§ **EXERCISE**
Retype the records below word for word and omit any image.

═══ PROVIDED MATERIAL ═══

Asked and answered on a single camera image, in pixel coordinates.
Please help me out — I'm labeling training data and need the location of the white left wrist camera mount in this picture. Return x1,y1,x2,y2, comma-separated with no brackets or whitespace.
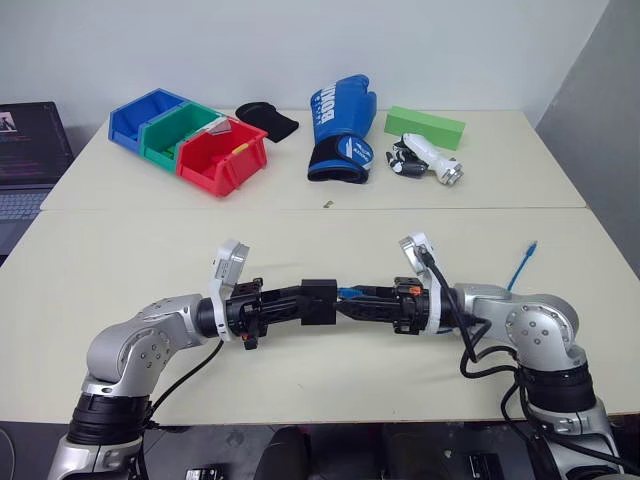
208,238,252,344

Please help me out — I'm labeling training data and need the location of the red plastic storage bin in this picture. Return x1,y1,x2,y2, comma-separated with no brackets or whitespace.
175,118,269,200

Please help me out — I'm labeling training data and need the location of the blue boxing glove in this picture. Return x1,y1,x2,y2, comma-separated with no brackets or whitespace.
305,74,379,184

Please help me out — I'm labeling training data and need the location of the white robotic hand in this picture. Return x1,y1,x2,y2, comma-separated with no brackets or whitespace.
386,131,466,188

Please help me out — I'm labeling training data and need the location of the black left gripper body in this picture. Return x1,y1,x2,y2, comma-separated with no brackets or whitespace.
225,276,271,352

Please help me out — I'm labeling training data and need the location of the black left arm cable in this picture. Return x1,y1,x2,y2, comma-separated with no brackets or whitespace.
144,337,225,431

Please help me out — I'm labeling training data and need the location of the dark rounded shape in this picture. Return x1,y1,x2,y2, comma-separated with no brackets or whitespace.
258,424,313,480

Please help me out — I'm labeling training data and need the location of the black fabric wrist pad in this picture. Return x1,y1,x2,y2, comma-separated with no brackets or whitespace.
234,100,301,144

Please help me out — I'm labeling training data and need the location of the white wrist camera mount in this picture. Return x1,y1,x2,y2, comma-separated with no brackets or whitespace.
208,238,252,344
397,230,444,335

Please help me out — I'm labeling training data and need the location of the dark open laptop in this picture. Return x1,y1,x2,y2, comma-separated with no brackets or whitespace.
0,101,77,257

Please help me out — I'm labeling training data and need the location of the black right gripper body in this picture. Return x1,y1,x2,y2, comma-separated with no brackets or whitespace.
393,275,433,336

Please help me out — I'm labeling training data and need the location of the small black box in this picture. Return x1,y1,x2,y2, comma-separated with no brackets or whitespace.
299,277,338,328

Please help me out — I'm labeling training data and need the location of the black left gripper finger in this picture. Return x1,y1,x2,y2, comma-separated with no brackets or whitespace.
260,283,305,308
261,301,303,327

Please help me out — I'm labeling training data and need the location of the green plastic storage bin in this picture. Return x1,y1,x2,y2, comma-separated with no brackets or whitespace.
139,101,225,174

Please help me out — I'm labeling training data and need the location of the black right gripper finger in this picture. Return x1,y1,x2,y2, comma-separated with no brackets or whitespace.
355,283,399,303
336,297,400,325

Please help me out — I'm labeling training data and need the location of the blue plastic storage bin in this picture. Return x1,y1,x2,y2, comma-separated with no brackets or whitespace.
108,87,190,152

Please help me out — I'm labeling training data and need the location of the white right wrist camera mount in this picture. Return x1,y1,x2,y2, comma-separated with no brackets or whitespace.
397,230,444,335

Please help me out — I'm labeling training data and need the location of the green foam block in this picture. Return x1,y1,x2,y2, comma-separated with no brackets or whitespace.
383,104,468,152

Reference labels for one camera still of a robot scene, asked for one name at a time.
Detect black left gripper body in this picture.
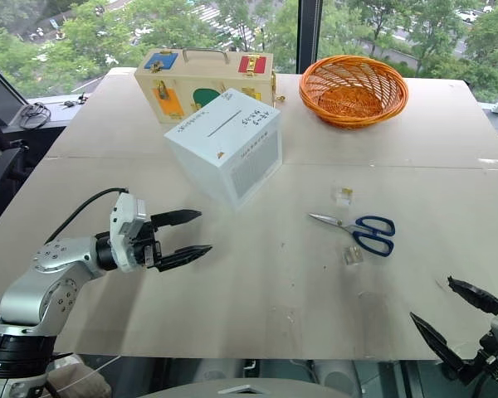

═══

§ **RESULT OF THE EXERCISE**
Asked and answered on a single camera image, in pixel coordinates.
Please help me out — I'm labeling training data and need the location of the white left wrist camera mount in this picture. Return x1,y1,x2,y2, comma-separated with no brackets or whitespace.
208,238,252,344

Please help me out — I'm labeling training data and need the location of the red plastic storage bin in this picture. Return x1,y1,x2,y2, comma-separated with no brackets or whitespace.
175,118,269,200

Please help me out — I'm labeling training data and need the location of the blue boxing glove in this picture. Return x1,y1,x2,y2, comma-separated with no brackets or whitespace.
305,74,379,184

Please help me out — I'm labeling training data and need the location of the white robotic hand in this picture. Return x1,y1,x2,y2, comma-separated with no brackets or whitespace.
386,131,466,188

Please help me out — I'm labeling training data and need the location of the black left gripper body in this picture. Return x1,y1,x2,y2, comma-separated with no brackets or whitespace.
225,276,271,352

Please help me out — I'm labeling training data and need the location of the black left arm cable in this picture. Return x1,y1,x2,y2, comma-separated with no brackets or whitespace.
144,337,225,431

Please help me out — I'm labeling training data and need the location of the dark rounded shape in this picture. Return x1,y1,x2,y2, comma-separated with no brackets or whitespace.
258,424,313,480

Please help me out — I'm labeling training data and need the location of the black fabric wrist pad in this picture. Return x1,y1,x2,y2, comma-separated with no brackets or whitespace.
234,100,301,144

Please help me out — I'm labeling training data and need the location of the white wrist camera mount in this picture. Return x1,y1,x2,y2, comma-separated with no brackets or whitespace.
208,238,252,344
397,230,444,335

Please help me out — I'm labeling training data and need the location of the dark open laptop in this picture. Return x1,y1,x2,y2, comma-separated with no brackets or whitespace.
0,101,77,257

Please help me out — I'm labeling training data and need the location of the black right gripper body in this picture. Return x1,y1,x2,y2, comma-separated with no brackets or whitespace.
393,275,433,336

Please help me out — I'm labeling training data and need the location of the small black box in this picture. Return x1,y1,x2,y2, comma-separated with no brackets or whitespace.
299,277,338,328

Please help me out — I'm labeling training data and need the location of the black left gripper finger in this picture. Return x1,y1,x2,y2, comma-separated with no brackets or whitespace.
260,283,305,308
261,301,303,327

Please help me out — I'm labeling training data and need the location of the green plastic storage bin in this picture. Return x1,y1,x2,y2, comma-separated with no brackets or whitespace.
139,101,225,174

Please help me out — I'm labeling training data and need the location of the black right gripper finger in this picture. Return x1,y1,x2,y2, comma-separated with no brackets or whitespace.
355,283,399,303
336,297,400,325

Please help me out — I'm labeling training data and need the location of the blue plastic storage bin in this picture. Return x1,y1,x2,y2, comma-separated with no brackets or whitespace.
108,87,190,152

Please help me out — I'm labeling training data and need the location of the white right wrist camera mount in this picture. Return x1,y1,x2,y2, comma-separated with no brackets or whitespace.
397,230,444,335

Please help me out — I'm labeling training data and need the location of the green foam block in this picture. Return x1,y1,x2,y2, comma-separated with no brackets or whitespace.
383,104,468,152

Reference labels for one camera still of a robot scene, asked for one name at a time.
Detect black left gripper body in this picture.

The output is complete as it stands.